EXERCISE PROMPT -
Retrieve every line of the data holding the word "that".

───── SUPPLIED RECORDS ─────

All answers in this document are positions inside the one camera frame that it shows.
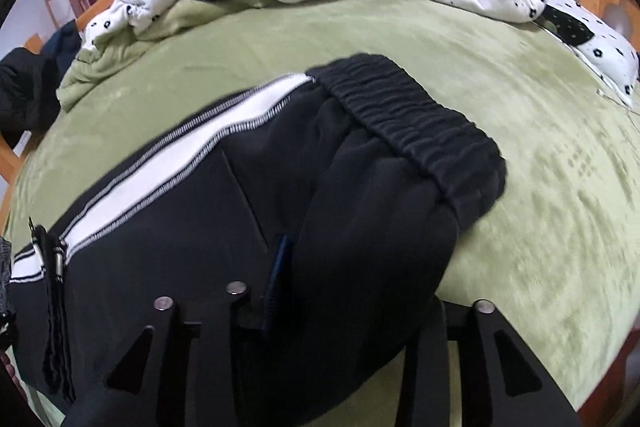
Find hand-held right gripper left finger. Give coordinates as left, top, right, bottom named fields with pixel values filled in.
left=65, top=234, right=297, bottom=427

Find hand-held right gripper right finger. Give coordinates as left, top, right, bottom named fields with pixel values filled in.
left=400, top=298, right=584, bottom=427

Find black pants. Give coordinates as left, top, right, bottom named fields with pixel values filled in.
left=7, top=52, right=509, bottom=427

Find crumpled green fleece blanket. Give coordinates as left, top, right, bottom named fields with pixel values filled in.
left=56, top=0, right=482, bottom=110

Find grey jeans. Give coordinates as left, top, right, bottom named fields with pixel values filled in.
left=0, top=234, right=13, bottom=319

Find white floral pillow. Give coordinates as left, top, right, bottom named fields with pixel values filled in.
left=537, top=0, right=640, bottom=108

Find black jacket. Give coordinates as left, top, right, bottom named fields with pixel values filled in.
left=0, top=47, right=62, bottom=148

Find dark blue garment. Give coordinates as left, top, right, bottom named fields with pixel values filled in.
left=42, top=20, right=84, bottom=68

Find wooden coat rack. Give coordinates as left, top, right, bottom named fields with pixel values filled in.
left=44, top=0, right=87, bottom=28

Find white charging cable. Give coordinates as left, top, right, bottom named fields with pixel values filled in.
left=594, top=86, right=640, bottom=120

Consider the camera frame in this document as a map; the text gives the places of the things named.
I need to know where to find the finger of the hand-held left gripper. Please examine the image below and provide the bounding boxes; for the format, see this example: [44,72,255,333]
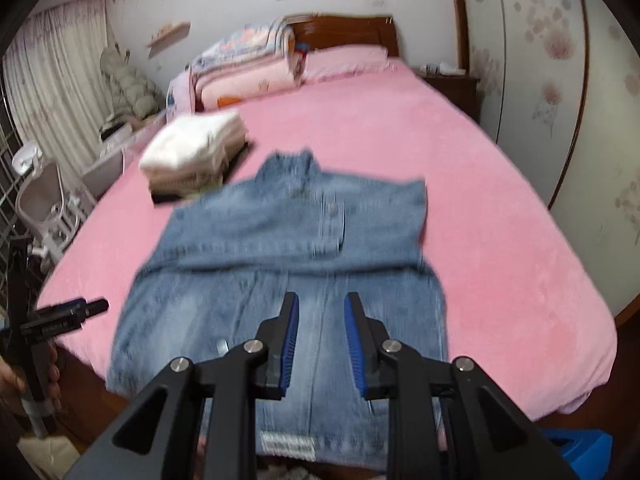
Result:
[20,310,87,336]
[35,298,110,318]

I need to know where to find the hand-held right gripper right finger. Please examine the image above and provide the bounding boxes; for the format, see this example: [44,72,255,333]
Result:
[342,291,581,480]

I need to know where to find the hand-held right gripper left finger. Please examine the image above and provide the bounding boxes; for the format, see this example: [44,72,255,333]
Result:
[62,291,301,480]

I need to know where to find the blue denim jacket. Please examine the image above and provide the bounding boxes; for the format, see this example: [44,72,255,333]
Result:
[105,147,448,463]

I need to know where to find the person's left hand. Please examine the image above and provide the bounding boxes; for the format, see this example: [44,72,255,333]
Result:
[0,352,63,416]

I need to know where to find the white office chair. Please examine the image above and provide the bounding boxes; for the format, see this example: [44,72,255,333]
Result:
[12,142,98,261]

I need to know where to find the folded grey-brown knit garment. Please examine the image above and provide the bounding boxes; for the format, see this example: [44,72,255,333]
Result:
[150,170,236,193]

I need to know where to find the folded cream garment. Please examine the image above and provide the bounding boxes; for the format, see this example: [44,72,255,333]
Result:
[145,152,251,185]

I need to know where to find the black and white handbag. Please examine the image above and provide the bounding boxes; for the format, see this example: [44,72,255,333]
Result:
[99,117,136,142]

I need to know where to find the bed with pink sheet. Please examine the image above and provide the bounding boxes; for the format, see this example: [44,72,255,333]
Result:
[35,44,618,461]

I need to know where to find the folded white fleece garment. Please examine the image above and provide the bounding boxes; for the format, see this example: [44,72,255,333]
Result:
[139,112,248,173]

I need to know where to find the green puffer coat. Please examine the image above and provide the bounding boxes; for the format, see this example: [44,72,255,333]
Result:
[99,45,161,121]

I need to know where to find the pink cushion with blue print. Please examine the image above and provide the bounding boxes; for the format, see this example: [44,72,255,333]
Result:
[166,70,197,121]

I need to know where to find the white floral curtain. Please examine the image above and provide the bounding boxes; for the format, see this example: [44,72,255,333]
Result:
[2,0,118,161]

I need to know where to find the blue plastic stool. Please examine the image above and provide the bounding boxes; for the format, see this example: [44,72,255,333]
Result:
[542,427,613,476]

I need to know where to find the folded pink quilt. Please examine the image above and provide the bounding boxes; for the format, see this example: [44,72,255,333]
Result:
[192,55,301,111]

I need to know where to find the wooden nightstand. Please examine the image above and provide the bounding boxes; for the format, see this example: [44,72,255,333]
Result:
[417,62,481,123]

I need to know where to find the pink pillow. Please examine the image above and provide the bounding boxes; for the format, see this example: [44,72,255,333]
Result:
[300,45,393,85]

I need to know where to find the white papers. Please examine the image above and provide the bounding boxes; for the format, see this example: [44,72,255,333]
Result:
[420,62,466,77]

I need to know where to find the wooden headboard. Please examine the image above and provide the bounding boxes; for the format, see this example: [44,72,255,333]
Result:
[285,14,401,58]

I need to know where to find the floral wardrobe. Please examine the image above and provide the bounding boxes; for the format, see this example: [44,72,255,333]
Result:
[450,0,640,321]

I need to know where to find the wooden wall shelf with trinkets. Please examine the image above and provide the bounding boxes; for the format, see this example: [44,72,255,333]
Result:
[147,21,192,47]

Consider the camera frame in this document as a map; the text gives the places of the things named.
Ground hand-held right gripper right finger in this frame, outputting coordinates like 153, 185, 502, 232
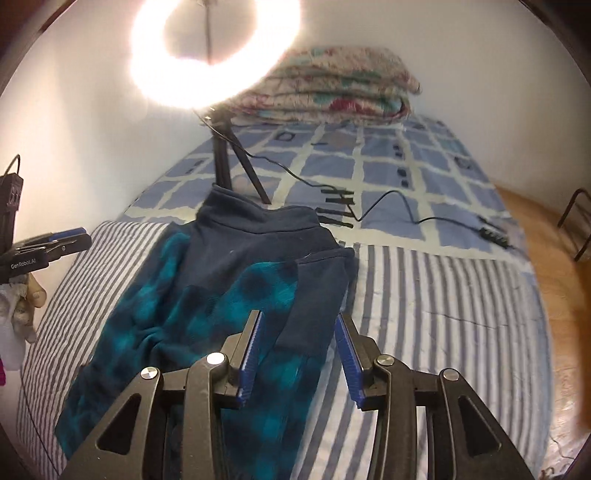
335, 314, 532, 480

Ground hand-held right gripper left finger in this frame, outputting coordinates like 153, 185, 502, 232
58, 310, 265, 480

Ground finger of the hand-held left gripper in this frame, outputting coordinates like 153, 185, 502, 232
44, 233, 93, 259
44, 227, 88, 245

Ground teal plaid fleece jacket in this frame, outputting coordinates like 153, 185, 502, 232
54, 184, 358, 480

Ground black clothes rack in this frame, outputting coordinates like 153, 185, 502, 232
556, 187, 591, 264

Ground person's left hand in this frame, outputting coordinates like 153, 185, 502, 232
0, 272, 48, 370

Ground bed with striped sheet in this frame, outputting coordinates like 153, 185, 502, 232
16, 220, 555, 480

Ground black tripod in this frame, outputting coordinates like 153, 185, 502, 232
196, 105, 273, 206

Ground black power strip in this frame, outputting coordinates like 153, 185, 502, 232
477, 216, 522, 252

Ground folded floral quilt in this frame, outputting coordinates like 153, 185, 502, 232
226, 45, 422, 126

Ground white ring light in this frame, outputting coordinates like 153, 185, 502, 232
128, 0, 303, 112

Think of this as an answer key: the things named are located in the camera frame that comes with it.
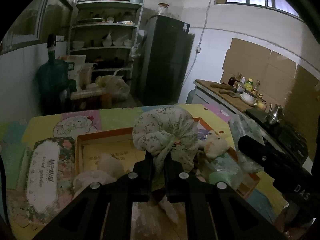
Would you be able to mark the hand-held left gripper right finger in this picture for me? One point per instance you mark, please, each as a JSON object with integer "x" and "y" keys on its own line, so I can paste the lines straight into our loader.
{"x": 175, "y": 180}

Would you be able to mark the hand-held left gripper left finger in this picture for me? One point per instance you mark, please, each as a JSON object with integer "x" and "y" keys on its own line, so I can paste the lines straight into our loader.
{"x": 143, "y": 180}

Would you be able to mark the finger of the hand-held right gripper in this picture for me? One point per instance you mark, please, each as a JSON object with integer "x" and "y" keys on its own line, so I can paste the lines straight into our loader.
{"x": 262, "y": 155}

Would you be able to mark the cream plush toy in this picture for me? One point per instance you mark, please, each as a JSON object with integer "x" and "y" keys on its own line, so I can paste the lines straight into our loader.
{"x": 110, "y": 165}

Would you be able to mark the light green plastic packet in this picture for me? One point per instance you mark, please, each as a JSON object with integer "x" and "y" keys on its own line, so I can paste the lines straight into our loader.
{"x": 220, "y": 177}

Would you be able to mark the beige plush toy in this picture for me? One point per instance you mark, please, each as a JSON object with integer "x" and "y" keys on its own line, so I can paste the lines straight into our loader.
{"x": 215, "y": 145}

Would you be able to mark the orange-edged cardboard box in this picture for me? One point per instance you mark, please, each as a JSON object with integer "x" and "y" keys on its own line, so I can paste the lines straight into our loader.
{"x": 110, "y": 145}

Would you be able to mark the pale pink fluffy towel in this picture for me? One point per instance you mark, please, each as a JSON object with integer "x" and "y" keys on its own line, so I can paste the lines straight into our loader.
{"x": 87, "y": 180}

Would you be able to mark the white floral cloth bundle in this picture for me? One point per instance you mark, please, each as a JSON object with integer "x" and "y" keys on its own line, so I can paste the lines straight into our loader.
{"x": 162, "y": 125}

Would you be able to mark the purple soft item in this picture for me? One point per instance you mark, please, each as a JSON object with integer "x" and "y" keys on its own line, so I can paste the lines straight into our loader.
{"x": 202, "y": 134}

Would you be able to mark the black gas stove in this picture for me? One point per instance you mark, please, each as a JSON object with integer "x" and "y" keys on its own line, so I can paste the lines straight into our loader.
{"x": 292, "y": 142}

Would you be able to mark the clear bag with green print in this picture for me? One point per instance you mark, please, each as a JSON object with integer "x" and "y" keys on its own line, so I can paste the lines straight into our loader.
{"x": 245, "y": 127}

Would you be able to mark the black induction cooker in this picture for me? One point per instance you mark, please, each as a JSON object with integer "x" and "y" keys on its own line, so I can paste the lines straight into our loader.
{"x": 260, "y": 120}

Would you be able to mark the steel kettle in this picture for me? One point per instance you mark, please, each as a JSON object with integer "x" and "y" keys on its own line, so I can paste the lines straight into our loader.
{"x": 274, "y": 115}

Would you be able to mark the white bowl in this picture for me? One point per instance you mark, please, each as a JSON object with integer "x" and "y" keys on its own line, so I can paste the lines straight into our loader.
{"x": 248, "y": 98}

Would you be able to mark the row of condiment bottles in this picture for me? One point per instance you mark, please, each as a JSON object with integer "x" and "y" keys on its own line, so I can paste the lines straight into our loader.
{"x": 246, "y": 83}

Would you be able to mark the kitchen counter with wooden top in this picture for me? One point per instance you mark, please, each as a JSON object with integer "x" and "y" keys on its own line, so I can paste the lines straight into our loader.
{"x": 212, "y": 90}

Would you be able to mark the grey gas cylinder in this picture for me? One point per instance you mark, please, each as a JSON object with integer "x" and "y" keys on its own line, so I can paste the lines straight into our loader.
{"x": 191, "y": 96}

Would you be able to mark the brown carton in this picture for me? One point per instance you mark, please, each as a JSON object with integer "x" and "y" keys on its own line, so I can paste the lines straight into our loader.
{"x": 90, "y": 100}

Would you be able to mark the plastic bag of vegetables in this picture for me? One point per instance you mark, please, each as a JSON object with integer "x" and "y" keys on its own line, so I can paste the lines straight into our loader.
{"x": 112, "y": 87}

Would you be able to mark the floral tissue packet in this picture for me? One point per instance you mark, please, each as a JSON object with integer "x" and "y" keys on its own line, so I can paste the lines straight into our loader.
{"x": 45, "y": 170}

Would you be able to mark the grey refrigerator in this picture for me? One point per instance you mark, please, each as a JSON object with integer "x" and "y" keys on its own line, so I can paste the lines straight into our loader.
{"x": 165, "y": 62}

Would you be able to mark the translucent plastic container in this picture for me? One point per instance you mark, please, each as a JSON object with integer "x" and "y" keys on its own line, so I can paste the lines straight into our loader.
{"x": 87, "y": 76}

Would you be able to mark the green flat packet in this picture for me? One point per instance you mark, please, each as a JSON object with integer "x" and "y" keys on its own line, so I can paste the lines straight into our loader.
{"x": 12, "y": 162}

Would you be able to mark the white sack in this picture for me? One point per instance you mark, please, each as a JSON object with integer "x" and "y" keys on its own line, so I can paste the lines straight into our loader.
{"x": 75, "y": 66}

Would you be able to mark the blue water jug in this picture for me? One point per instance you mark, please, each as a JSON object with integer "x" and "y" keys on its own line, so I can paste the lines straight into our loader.
{"x": 52, "y": 77}

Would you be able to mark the white ceramic jug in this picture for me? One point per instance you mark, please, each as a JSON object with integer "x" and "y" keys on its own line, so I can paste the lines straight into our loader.
{"x": 108, "y": 39}

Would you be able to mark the glass jar with orange lid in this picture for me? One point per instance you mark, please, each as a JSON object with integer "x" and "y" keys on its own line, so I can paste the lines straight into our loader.
{"x": 162, "y": 10}

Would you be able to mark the white metal shelf rack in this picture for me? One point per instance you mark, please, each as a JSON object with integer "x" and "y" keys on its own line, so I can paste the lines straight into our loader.
{"x": 107, "y": 5}

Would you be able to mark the aluminium sliding window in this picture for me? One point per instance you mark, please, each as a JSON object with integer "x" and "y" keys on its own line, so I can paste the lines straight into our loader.
{"x": 37, "y": 12}

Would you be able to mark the cardboard sheets on wall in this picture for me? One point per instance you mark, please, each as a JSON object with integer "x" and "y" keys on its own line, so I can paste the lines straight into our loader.
{"x": 250, "y": 60}

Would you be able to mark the wall socket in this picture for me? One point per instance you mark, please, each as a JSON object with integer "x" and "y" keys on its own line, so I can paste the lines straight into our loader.
{"x": 198, "y": 50}

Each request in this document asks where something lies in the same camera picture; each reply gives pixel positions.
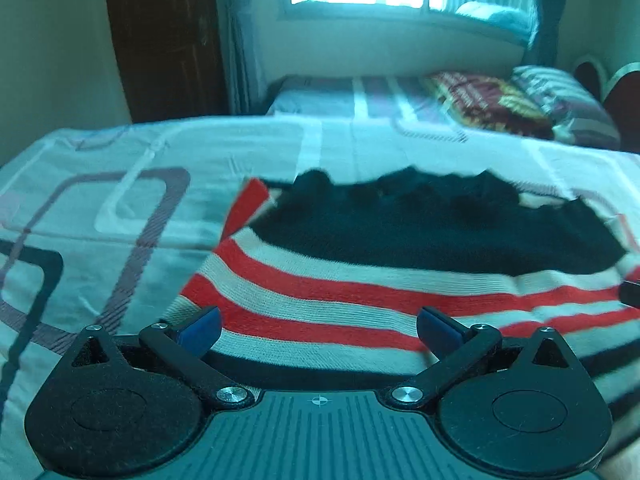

─────

SOLUTION FOR THIS PROBLEM -
All answers in this document are positions inside the one camera frame that it shows.
Think of this as an answer key: the things named are located in the camera frame that comes with it.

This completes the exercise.